Task — In the listing below, every line with the word "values" needs to be copied.
*** Stored data ***
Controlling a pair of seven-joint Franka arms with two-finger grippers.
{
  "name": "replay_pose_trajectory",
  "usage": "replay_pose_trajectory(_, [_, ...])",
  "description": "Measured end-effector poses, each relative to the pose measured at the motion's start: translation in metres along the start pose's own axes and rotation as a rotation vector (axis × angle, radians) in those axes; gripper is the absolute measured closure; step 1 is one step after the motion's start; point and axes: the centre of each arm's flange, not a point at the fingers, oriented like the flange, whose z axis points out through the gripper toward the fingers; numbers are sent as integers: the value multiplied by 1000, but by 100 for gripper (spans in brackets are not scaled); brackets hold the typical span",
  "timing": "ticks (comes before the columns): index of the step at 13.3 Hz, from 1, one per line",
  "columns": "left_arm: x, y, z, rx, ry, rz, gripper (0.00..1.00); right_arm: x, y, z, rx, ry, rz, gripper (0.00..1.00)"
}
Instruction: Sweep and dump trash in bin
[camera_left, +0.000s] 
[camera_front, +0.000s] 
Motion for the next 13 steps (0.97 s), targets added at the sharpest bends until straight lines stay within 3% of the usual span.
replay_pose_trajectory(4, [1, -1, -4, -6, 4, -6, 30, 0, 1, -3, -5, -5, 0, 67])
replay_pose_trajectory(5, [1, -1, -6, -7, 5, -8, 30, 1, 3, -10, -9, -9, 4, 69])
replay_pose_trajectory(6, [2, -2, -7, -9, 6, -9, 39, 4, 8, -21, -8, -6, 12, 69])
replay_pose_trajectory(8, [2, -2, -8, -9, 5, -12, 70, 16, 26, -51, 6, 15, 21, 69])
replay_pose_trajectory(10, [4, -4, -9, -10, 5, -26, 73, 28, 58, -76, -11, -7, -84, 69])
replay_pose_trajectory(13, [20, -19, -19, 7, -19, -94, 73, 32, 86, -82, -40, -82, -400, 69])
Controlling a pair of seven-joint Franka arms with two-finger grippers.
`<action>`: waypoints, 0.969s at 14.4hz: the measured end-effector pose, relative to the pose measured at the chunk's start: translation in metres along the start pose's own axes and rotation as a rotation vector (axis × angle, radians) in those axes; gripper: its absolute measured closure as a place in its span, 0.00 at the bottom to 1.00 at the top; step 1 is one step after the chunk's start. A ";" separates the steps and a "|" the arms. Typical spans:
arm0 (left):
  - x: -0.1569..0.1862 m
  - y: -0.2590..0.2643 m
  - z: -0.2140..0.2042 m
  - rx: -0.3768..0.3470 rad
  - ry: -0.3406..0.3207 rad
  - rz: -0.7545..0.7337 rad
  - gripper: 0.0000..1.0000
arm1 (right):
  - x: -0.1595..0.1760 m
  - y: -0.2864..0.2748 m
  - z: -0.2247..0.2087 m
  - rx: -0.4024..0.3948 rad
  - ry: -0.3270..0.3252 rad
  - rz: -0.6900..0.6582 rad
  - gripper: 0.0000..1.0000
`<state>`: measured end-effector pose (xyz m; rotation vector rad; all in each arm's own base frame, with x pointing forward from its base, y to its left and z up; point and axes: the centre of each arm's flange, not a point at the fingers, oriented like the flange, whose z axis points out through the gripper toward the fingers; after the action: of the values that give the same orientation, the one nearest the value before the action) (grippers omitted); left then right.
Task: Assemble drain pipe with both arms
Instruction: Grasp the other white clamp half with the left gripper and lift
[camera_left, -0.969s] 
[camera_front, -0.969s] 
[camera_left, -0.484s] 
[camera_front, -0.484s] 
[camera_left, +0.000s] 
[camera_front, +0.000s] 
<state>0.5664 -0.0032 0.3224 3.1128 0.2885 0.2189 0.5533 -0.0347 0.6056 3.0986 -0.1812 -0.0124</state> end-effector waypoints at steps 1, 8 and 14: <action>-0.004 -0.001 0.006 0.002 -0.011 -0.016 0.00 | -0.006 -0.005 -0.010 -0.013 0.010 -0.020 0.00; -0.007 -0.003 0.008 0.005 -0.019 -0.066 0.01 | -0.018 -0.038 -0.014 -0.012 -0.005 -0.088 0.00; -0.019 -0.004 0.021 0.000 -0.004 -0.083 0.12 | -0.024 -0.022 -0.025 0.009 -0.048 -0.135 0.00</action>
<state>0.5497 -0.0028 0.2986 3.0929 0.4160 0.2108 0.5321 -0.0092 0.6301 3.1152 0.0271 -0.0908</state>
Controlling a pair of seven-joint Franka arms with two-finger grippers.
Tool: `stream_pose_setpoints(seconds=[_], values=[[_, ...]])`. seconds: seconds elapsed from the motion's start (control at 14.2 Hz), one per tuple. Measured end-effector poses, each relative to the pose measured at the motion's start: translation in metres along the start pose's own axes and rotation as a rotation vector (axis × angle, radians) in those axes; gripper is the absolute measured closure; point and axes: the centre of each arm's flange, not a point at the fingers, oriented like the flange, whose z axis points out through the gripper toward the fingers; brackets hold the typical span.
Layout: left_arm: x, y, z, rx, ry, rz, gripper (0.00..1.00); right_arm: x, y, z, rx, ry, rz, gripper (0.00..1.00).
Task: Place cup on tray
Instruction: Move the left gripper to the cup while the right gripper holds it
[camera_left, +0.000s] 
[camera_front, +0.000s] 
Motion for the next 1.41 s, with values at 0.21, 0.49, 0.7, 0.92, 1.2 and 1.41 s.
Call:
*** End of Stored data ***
Exercise solution —
`<state>`: measured end-effector pose (xyz m; rotation vector rad; all in each arm's own base frame, with x pointing forward from its base, y to its left and z up; point and axes: the centre of each arm's flange, not a point at the fingers, oriented like the flange, whose z axis points out through the gripper toward the fingers; after the action: of the values that give the same orientation, the one nearest the value before the action) (grippers omitted); left then right.
Tool: `stream_pose_setpoints(seconds=[_], values=[[_, ...]])`. seconds: seconds elapsed from the motion's start (control at 14.2 Hz), one per tuple. Measured end-effector poses, each relative to the pose measured at the motion's start: translation in metres along the start pose's own axes and rotation as a rotation vector (axis × angle, radians) in those axes; gripper is the absolute measured closure; point and axes: the centre of each arm's flange, not a point at the fingers, oriented like the flange, whose z axis points out through the gripper toward the fingers; brackets hold the typical span.
Motion for the next 1.41 s, with values at 0.21, 0.49, 0.7, 0.92, 1.2 and 1.41 s.

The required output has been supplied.